Femmes au travail
Quand j’étais étudiant, à la fin du siècle dernier, l’Europe était coupée en deux : au-delà de ce qu’on appelait le « rideau de fer », les pays de l’Est (Hongrie, Pologne, Roumanie, ce qui allait devenir l’Ukraine et bien d’autres nations encore) vivaient sous la dictature communiste de l’Union Soviétique. Y voyager représentait une expérience étrange : les gens y étaient souvent tristes et renfermés, les magasins vides, les équipements délabrés.
Mais à côté de ces aspects désolants, il y avait aussi des choses étonnantes, du moins à mes yeux : par exemple de nombreuses femmes travaillant sur les chantiers, ramassant les poubelles, accomplissant divers travaux et métiers que l’on considérait à l’Ouest comme pénibles, physiques, et devant être réservés aux hommes.

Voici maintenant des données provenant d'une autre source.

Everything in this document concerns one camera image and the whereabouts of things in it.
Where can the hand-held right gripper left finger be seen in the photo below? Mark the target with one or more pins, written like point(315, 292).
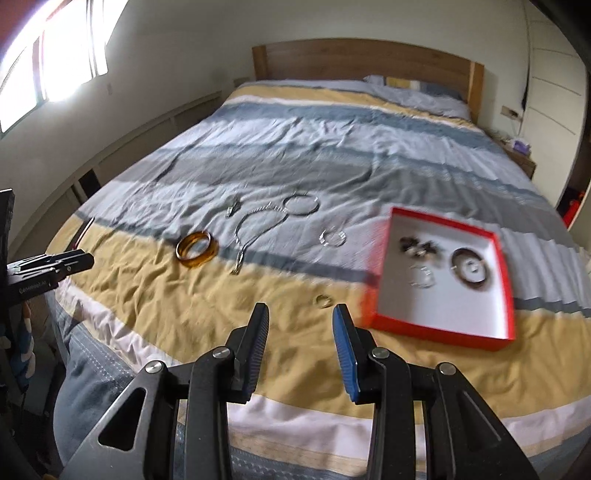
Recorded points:
point(256, 350)

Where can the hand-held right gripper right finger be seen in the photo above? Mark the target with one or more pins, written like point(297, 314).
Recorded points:
point(346, 355)

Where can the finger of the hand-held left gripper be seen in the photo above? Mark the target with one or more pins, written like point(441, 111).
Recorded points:
point(69, 263)

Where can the red jewelry box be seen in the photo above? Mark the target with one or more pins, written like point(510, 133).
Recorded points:
point(415, 314)

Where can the amber bangle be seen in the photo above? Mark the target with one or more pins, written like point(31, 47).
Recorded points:
point(184, 251)

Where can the thin silver hoop bangle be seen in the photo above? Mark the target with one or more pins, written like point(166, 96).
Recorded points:
point(285, 208)

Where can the silver hair clip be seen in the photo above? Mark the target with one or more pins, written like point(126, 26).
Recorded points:
point(232, 207)

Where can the person's left hand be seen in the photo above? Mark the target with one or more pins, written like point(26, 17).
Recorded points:
point(24, 350)

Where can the dark brown bangle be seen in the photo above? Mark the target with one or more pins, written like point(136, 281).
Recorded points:
point(457, 272)

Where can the striped duvet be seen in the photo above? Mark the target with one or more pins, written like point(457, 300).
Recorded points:
point(258, 152)

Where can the window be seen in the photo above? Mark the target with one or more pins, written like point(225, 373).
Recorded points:
point(64, 55)

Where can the wooden nightstand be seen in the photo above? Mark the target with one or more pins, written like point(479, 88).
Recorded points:
point(519, 159)

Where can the striped pillow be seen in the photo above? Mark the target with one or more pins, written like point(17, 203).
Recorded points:
point(415, 94)

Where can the red object in wardrobe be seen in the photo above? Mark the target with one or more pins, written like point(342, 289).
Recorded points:
point(572, 207)

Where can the purple box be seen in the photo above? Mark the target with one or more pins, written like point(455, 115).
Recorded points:
point(522, 146)

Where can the wooden headboard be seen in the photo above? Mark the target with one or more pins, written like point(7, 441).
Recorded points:
point(360, 60)

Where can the white wardrobe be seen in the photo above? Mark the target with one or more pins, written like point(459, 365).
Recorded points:
point(561, 92)

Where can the low white wall cabinet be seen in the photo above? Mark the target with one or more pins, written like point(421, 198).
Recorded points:
point(138, 134)

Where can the wall socket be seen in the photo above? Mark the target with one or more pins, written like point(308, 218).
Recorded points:
point(510, 111)

C’était un des bons côtés de ces pays communistes, l’égalité affichée (en vrai, c’était un peu plus compliqué, comme partout ailleurs) entre femmes et hommes. On pouvait admirer cela aussi sur les affiches de propagande, qui montraient toujours des ouvrières aux côtés des ouvriers, des paysannes aux côtés des paysans ; et tout le monde avec l’air déterminé et content !
Aujourd’hui, dans notre XXIème siècle débutant, cette réalité se décline aussi en Occident : les femmes jouent au foot et au rugby, travaillent dans la police ou dans l’armée. Ou bien, dans des métiers où elles étaient présentes (travaillant dur mais restant dans l’ombre, comme en médecine ou dans l’agriculture, où elles ne pouvaient être qu’aux ordres des hommes), les femmes sont de plus en plus nombreuses à passer désormais aux postes de commandement. Impensable il y a quelques décennies. Et réjouissant.
Réjouissant d’abord pour le père de trois filles que je suis. Fort égoïstement, j’aurais détesté les voir grandir dans un monde où elles auraient été cloitrées et empêchées ; et je suis heureux de voir que, même s’il reste encore des progrès à accomplir, les choses s’améliorent beaucoup pour la place des femmes dans nos sociétés.
Réjouissant ensuite pour le citoyen que je suis : les femmes en ont bien bavé dans nos sociétés patriarcales, et nos yeux de mâles s’ouvrent, lentement mais sûrement, sur tout ce que nous ne savions ou voulions pas voir en matière d’inégalités, moi le premier.
Réjouissant enfin pour l’enfant curieux toujours en moi : je me demande bien ce que va donner notre monde, au fur et à mesure que les femmes y prendront leur place légitime, occuperont peu à peu les fonctions de leur choix, et les postes de décision et de pouvoir.
Je me demande si les bêtises, fort nombreuses, que les humains ont accomplies méthodiquement, siècles après siècles, étaient dues à quelque chose de spécifique aux hommes, une histoire d’hormones et de testostérone, ou de neurones et de câblages cérébraux ? Et si du coup les femmes sauront nous proposer autre chose ?
Ou bien si ces bêtises relevaient juste du fait que les hommes étaient seuls à disposer du pouvoir d’agir, et donc du pouvoir de nuire ? Et si du coup, les femmes, disposant enfin du même pouvoir, pourront hélas, elles aussi, faire leur part de mal à la planète et à ses habitants ?
Bon, en vrai, mon avis, c’est que même si cette seconde option s’avérait juste, avoir vu les gars aussi mal s’y prendre devrait être une source d’inspiration négative (« ne pas faire comme eux ») pour les filles de demain. On verra bien, mais en tout cas, il va être vraiment intéressant, ce XXIème siècle !
Illustration : “Des femmes au travail ? Pas sérieux, cette histoire…” (une statue de cardinal bougon, à la cathédrale de Saint-Malo).
PS : cet article a été initialement publié dans la revue Kaizen n° 67, en 2023.